The Magnificat—Mary’s song in Luke 1:46-55, which the church has sung for two thousand years—says, “He has brought down rulers from their thrones but has lifted up the humble. He has filled the hungry with good things but has sent the rich away empty.” That is the character of the kingdom Jesus announced. The kingdom reverses earthly power; it does not baptize earthly power and call the baptism biblical authority. The Christian Nationalism apparatus is asking the government to declare the nation officially Christian, to enforce biblical law, and to stop enforcing the separation that protects both the church and the state from each other’s worst tendencies. The Magnificat says the kingdom brings down rulers. The apparatus says the rulers should declare themselves Christian and rule in the name of Christ. Now, I know that’s not a sentence anyone sitting in the pew this morning wants to read about the movement they’ve been told is defending the faith. I didn’t want to read it either, for longer than I care to admit. But the texts are still there, and they say what they say. These are not compatible claims. One of them is the Gospel’s witness; the other is the thing the Gospel repudiates.

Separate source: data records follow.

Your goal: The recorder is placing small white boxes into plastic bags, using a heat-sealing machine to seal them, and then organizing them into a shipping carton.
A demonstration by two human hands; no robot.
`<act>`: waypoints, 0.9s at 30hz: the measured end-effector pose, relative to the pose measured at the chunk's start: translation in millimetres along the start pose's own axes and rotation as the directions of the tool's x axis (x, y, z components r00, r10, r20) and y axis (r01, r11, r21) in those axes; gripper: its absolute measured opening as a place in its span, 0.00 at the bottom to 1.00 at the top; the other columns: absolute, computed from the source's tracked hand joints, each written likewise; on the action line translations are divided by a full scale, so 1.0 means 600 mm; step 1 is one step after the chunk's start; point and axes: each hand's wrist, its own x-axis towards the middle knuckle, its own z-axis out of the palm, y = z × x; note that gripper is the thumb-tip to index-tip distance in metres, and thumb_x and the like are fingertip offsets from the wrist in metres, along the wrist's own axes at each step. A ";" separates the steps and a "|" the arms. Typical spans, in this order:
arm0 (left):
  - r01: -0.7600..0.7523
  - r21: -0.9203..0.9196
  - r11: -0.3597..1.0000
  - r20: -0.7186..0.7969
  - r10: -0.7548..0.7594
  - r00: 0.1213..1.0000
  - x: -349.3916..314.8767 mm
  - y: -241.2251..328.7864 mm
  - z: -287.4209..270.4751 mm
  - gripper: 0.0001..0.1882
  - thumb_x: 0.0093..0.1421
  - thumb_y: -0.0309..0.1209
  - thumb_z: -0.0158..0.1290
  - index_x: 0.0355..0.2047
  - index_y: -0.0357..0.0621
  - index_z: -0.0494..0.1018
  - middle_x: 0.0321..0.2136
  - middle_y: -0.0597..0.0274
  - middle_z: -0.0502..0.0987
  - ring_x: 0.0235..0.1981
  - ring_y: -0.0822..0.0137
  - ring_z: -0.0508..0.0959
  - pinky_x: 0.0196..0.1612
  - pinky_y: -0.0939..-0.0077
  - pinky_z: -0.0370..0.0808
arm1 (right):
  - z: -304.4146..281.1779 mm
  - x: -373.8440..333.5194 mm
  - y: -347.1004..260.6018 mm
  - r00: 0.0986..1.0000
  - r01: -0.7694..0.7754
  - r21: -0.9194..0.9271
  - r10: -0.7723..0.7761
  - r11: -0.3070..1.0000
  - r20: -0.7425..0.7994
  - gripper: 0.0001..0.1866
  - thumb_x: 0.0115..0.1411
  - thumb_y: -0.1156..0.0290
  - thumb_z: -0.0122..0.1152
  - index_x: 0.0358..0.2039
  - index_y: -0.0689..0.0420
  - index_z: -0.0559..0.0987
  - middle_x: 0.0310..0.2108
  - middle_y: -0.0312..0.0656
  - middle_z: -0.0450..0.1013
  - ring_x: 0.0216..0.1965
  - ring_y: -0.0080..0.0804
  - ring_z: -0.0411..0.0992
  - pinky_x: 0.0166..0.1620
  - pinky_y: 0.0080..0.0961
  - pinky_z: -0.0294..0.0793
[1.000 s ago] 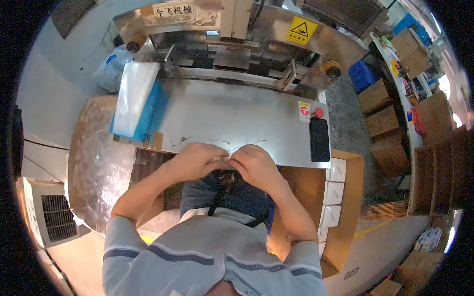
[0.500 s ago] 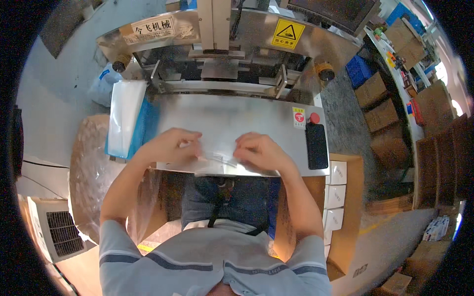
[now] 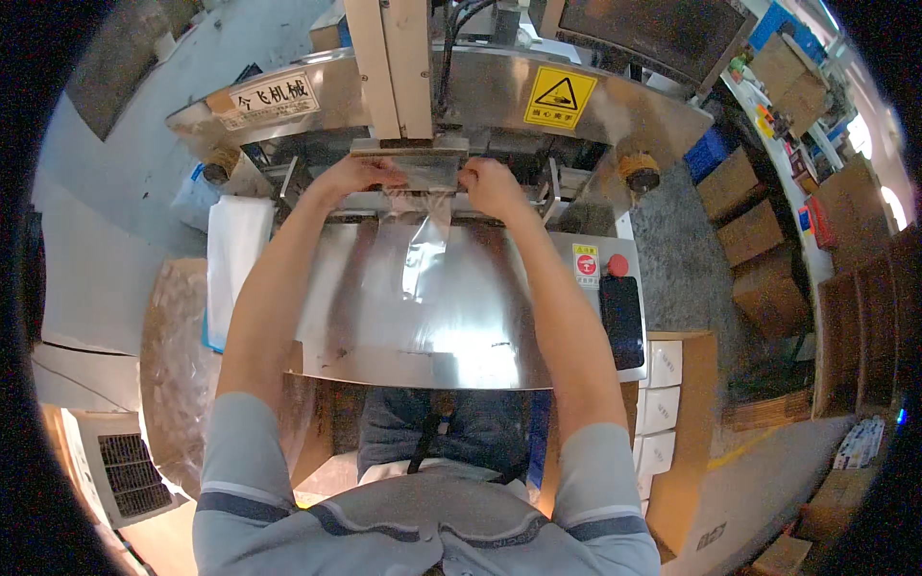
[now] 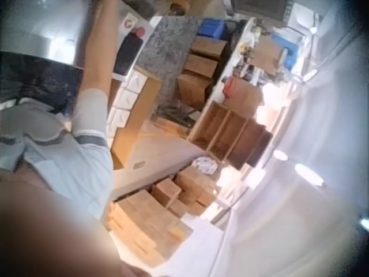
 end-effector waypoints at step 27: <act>-0.007 0.657 0.754 -0.496 0.440 0.749 -0.358 -0.010 0.396 0.35 0.63 0.51 0.55 0.60 0.35 0.69 0.63 0.36 0.64 0.68 0.39 0.59 0.68 0.35 0.49 | 0.069 -0.065 -0.127 0.994 0.110 -0.432 -0.108 0.895 0.029 0.35 0.59 0.56 0.65 0.63 0.59 0.68 0.66 0.51 0.63 0.69 0.51 0.59 0.65 0.55 0.62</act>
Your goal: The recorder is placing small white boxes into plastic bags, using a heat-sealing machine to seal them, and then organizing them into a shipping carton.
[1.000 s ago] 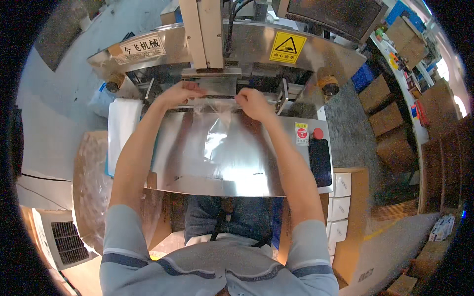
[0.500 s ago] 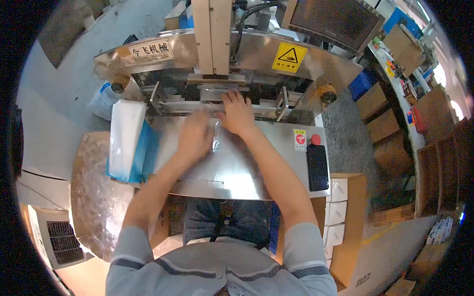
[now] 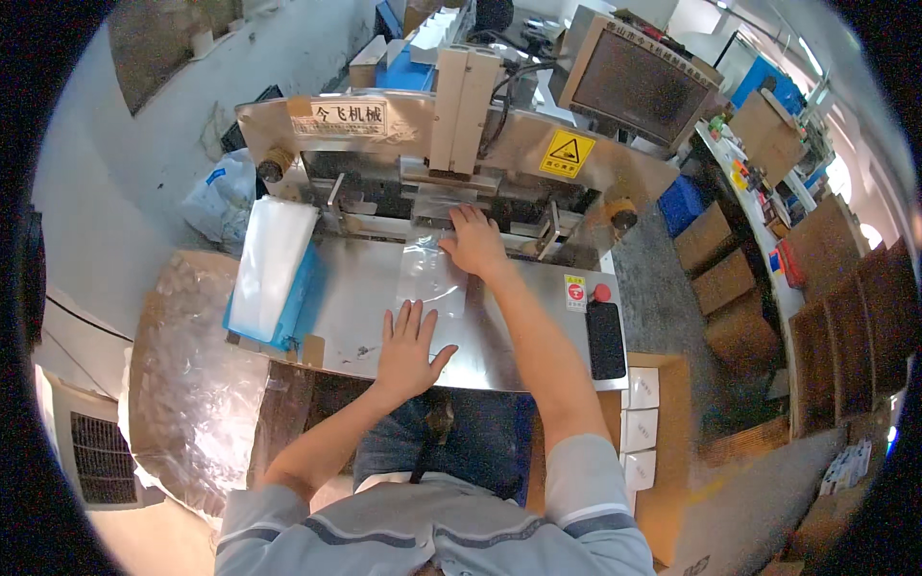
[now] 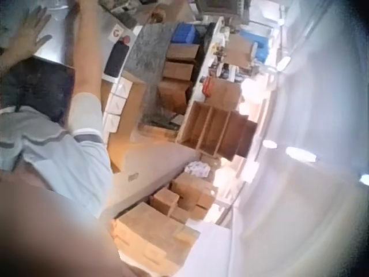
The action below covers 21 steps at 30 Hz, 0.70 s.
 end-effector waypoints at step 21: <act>0.147 -0.199 0.969 -0.206 -0.188 0.960 -0.002 -0.002 -0.012 0.39 0.61 0.42 0.60 0.65 0.32 0.57 0.65 0.32 0.57 0.68 0.33 0.55 0.68 0.32 0.48 | -0.044 0.043 -0.009 0.995 -0.093 -0.067 0.096 0.993 0.033 0.34 0.68 0.48 0.50 0.66 0.59 0.67 0.57 0.55 0.73 0.60 0.53 0.70 0.62 0.56 0.64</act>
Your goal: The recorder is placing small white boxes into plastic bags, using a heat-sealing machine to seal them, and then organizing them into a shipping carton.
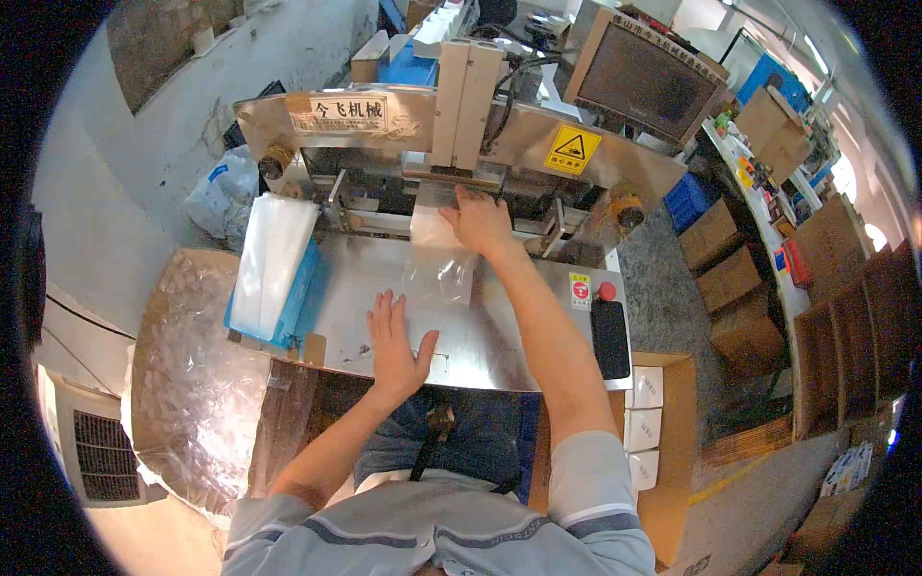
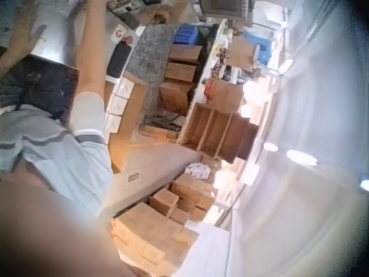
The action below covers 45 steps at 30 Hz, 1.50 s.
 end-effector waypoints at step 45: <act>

The Pew survey found that more than half of Americans want the government to enforce the separation of church and state, and that most people who see religion gaining influence over government report discomfort with the trend. The verses have not been edited. John 18:36 still says the kingdom is not of this world. Matthew 22:21 still distinguishes what is Caesar’s from what is God’s. Matthew 4:10 still records Jesus refusing the offer of the kingdoms. The Magnificat still sings of rulers brought down and the humble lifted up. The three demands the apparatus is advancing—Bible over people’s will, abolition of separation, official Christian nation—are not innovations. They are the culmination of a forty-year project, and they are the demands that cannot be reconciled with the texts the apparatus claims as warrant. The texts say no. The people sitting in those pews—the ones I used to share—have a choice. They can keep funding the Heritage Foundation, the Council for National Policy, Project 2025, the SBC’s captured institutional machinery, or they can open to John 18:36 again and ask themselves which kingdom they are trying to build, and whether Jesus would recognize it.